Episode 33e – The Saga of the Sworn Brothers (chapters 18-23)

In this episode, Thormod Kolbrun’s-Poet sets out to avenge his sworn brother Thorgeir. But Thormod’s in no hurry. First, he stops in Norway to bond with King Olaf. Then he travels to Greenland with a mysterious man called Gest to track down Thorgrim the Troll, one of Thorgeir’s killers. Along the way, Thormod gets distracted by an attractive woman and things get a little messy. Eventually things get back on track and Thormod gets down to business in a most fantastic way.

This one may start a little slow but it finishes really strong with a dramatic fight on a cliff and one of the more hilarious poems we’ve seen since Egil’s Saga. You won’t want to miss it.

For the runesack, we share a comment about angelica (wild celery) and its role in the life of King Olaf Tryggvason (not the same King Olaf from The Saga of the Sworn Brothers). We also respond to a question from Sam about the recent film adaptation of Sir Gawain and the Green Knight.

Thanks to @skarphedin_illustrator on Instagram for capturing the final scene of this episode so brilliantly for us. This one was a special request made right after recording and Jacob came through!

Music Credits

Intro Music – “Prelude and Action” by Kevin MacLeod
Link: https://incompetech.filmmusic.io/song/4236-prelude-and-action
License: https://filmmusic.io/standard-license

Review Music “The Royal Vagabond Medley” by Jocker’s Dance Orchestra

Poetry Music – “Floki’s Last Journey” by Danheim

Outro Music – “Stormfront” by Kevin MacLeod
Link: https://incompetech.filmmusic.io/song/4421-stormfront
License: https://filmmusic.io/standard-license


One thought on “Episode 33e – The Saga of the Sworn Brothers (chapters 18-23)

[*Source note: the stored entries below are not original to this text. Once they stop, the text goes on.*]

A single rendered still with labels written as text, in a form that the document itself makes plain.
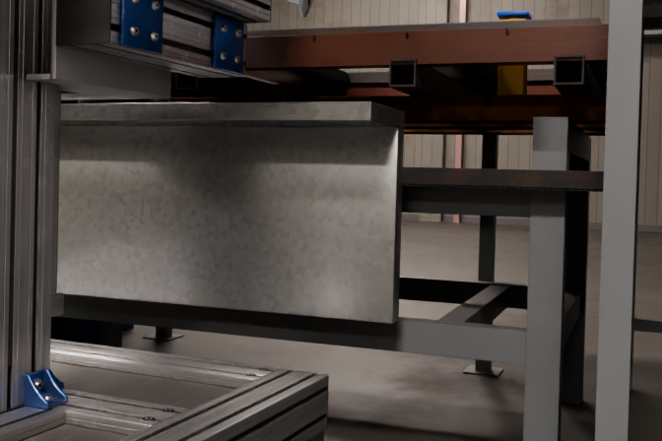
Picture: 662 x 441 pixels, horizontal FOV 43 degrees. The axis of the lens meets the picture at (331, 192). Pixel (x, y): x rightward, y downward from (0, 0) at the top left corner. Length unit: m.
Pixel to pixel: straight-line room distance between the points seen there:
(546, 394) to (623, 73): 0.66
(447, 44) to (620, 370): 0.66
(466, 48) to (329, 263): 0.46
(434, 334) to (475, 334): 0.08
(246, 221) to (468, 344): 0.47
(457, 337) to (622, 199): 0.56
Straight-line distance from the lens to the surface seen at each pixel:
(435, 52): 1.52
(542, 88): 2.18
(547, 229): 1.52
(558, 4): 11.12
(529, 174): 1.46
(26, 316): 1.25
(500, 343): 1.57
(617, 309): 1.14
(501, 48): 1.50
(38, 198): 1.25
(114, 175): 1.74
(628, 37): 1.14
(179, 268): 1.66
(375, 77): 2.27
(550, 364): 1.55
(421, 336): 1.60
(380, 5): 11.73
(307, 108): 1.37
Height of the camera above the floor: 0.56
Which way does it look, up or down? 1 degrees down
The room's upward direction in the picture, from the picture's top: 2 degrees clockwise

  1. Hey John and Andy thank you both for work on and off the podcast. I would love spending time discussing many topics with you, however this one question I had to ask using the very impersonal means via the internet. For nearly a year now I’ve been waiting for your thoughts on the History Channels final season of”Vikings”. I personally found the entire show well done through the lens of a stand-alone, modern “saga” (for television)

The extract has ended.